Air Zimbabwe trying to secure French planes amid sanctions

Air Zimbabwe is reportedly struggling to register two airbus planes it bought from France because of European Union sanctions imposed on the southern African country.
Details emerging from several Air Zimbabwe sources reveal that the planes were bought through China Sonangol, a Chinese controlled oil company based in Angola.
Sonangol was reportedly roped in to circumvent the sanctions slapped on Zimbabwe in 2002.
Aviation sources said Eads, the French aircraft manufacturer was the supplier of the planes.
The sources said the Ministry of Transport, Communications and Infrastructural Development entered into the deal with Sonangol.
Sonangol would then advance payment to Reliance Aerospace Solutions, an aviation consulting firm which would transfer the funds to Airbus.
In 2009, five deals worth US$8 billion were signed between the Zimbabwean government and Sonangol.
The deals were signed amid promises that they would help the country attract direct foreign investment into key sectors of the economy.
Air Zimbabwe seems to have been one of the beneficiaries with the purchase of the Airbus planes to replenish an ageing fleet.
With the procurement of the planes in place, several pilots and staff have been sent to various European countries for training but registration of the planes is now a stumbling block.
In July and August a team of pilots and stewards was dispatched to Toulouse in France and Madrid in Spain for training on the new aircraft.
The new aircraft will service Air Zimbabwe's long-haul routes – mainly to China and the United Kingdom.

Air Zimbabwe sources said the latest team sent to France to iron-out the deal came back empty handed.
"The first delivery was expected before September 20.
"What I see as the biggest challenge is the issue of ownership of the planes because the management of Air Zimbabwe have no idea where the money to buy the planes is coming from," said the source.

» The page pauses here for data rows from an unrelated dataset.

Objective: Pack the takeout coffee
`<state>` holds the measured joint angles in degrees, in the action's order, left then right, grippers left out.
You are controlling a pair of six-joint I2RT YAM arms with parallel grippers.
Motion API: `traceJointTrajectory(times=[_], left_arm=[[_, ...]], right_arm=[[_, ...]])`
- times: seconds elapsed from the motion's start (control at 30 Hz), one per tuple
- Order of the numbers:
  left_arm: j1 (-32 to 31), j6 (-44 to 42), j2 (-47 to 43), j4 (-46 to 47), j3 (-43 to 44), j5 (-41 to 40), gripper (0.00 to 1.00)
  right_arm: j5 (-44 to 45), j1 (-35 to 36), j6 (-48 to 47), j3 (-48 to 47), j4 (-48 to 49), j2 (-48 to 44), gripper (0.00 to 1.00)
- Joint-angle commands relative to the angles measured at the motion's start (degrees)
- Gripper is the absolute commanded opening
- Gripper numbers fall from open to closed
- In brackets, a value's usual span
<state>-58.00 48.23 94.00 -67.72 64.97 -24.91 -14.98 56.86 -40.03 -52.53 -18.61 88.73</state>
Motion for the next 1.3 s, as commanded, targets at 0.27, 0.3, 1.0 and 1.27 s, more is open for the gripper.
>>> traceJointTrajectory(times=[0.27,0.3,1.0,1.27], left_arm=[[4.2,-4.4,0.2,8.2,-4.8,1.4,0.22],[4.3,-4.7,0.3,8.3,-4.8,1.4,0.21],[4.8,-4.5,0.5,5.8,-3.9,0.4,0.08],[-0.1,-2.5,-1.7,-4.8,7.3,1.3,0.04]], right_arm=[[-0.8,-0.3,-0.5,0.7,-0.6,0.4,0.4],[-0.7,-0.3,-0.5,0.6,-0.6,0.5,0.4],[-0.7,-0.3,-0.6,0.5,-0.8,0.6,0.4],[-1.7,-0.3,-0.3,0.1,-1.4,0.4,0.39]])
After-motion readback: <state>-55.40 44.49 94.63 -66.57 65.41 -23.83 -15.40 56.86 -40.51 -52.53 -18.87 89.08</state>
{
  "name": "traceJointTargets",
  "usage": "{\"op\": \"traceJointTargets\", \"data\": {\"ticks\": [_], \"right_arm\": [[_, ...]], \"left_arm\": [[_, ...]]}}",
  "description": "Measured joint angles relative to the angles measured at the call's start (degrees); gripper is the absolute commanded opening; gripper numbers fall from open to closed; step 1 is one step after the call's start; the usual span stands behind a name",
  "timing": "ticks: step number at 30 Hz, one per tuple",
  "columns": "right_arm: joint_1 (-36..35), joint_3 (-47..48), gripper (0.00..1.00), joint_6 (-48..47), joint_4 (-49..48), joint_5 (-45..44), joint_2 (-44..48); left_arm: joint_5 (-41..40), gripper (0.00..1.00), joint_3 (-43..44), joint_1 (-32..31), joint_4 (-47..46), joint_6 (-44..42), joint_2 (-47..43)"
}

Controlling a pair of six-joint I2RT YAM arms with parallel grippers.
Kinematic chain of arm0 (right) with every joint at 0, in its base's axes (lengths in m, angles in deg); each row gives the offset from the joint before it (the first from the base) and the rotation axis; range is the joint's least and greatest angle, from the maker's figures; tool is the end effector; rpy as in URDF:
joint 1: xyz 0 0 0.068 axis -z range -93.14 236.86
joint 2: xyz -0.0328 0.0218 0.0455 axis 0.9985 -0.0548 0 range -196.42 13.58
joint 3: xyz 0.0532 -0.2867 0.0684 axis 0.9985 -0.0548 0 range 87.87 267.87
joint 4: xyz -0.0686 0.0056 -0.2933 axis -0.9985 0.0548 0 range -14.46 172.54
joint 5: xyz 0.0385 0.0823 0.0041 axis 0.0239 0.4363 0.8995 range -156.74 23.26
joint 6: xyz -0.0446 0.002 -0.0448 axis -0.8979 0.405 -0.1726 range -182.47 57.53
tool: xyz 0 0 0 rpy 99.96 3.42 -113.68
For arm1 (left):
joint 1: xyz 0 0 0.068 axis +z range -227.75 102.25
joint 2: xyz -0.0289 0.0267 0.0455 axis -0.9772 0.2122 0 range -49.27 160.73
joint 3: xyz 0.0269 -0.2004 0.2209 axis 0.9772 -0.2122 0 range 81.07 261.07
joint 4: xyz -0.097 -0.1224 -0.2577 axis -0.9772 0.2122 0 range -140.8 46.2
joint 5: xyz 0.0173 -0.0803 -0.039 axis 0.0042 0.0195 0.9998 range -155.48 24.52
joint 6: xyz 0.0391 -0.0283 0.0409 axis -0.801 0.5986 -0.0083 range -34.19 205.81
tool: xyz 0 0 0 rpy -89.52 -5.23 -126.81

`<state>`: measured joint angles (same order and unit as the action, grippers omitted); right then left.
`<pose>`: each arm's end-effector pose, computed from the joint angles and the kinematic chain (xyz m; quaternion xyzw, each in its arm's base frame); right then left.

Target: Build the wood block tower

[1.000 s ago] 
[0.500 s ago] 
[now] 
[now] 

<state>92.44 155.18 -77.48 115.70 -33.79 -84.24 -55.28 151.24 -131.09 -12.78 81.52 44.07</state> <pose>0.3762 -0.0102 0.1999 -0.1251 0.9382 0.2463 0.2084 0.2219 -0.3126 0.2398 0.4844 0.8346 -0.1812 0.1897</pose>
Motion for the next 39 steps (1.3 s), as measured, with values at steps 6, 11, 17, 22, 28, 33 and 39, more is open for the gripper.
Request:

As if to collaborate the details, last week Air Zimbabwe acting chief executive officer Innocent Mavhunga told a parliamentary committee that 16 pilots had been sent for a 45-day course in preparation for delivery of new equipment.
Mavhunga, however, failed to say when the government would bring the new equipment, prompting MPs to conclude that the government, which is the majority shareholder was the one running Air Zimbabwe and not management.
Mavhunga said the airline was saddled with a $137, 7 million debt, $112, 7 million of it being internal debt.
Transport, Communications and Infrastructural Development Minister Nicholas Goche recently announced that government will soon take over Air Zimbabwe's debts.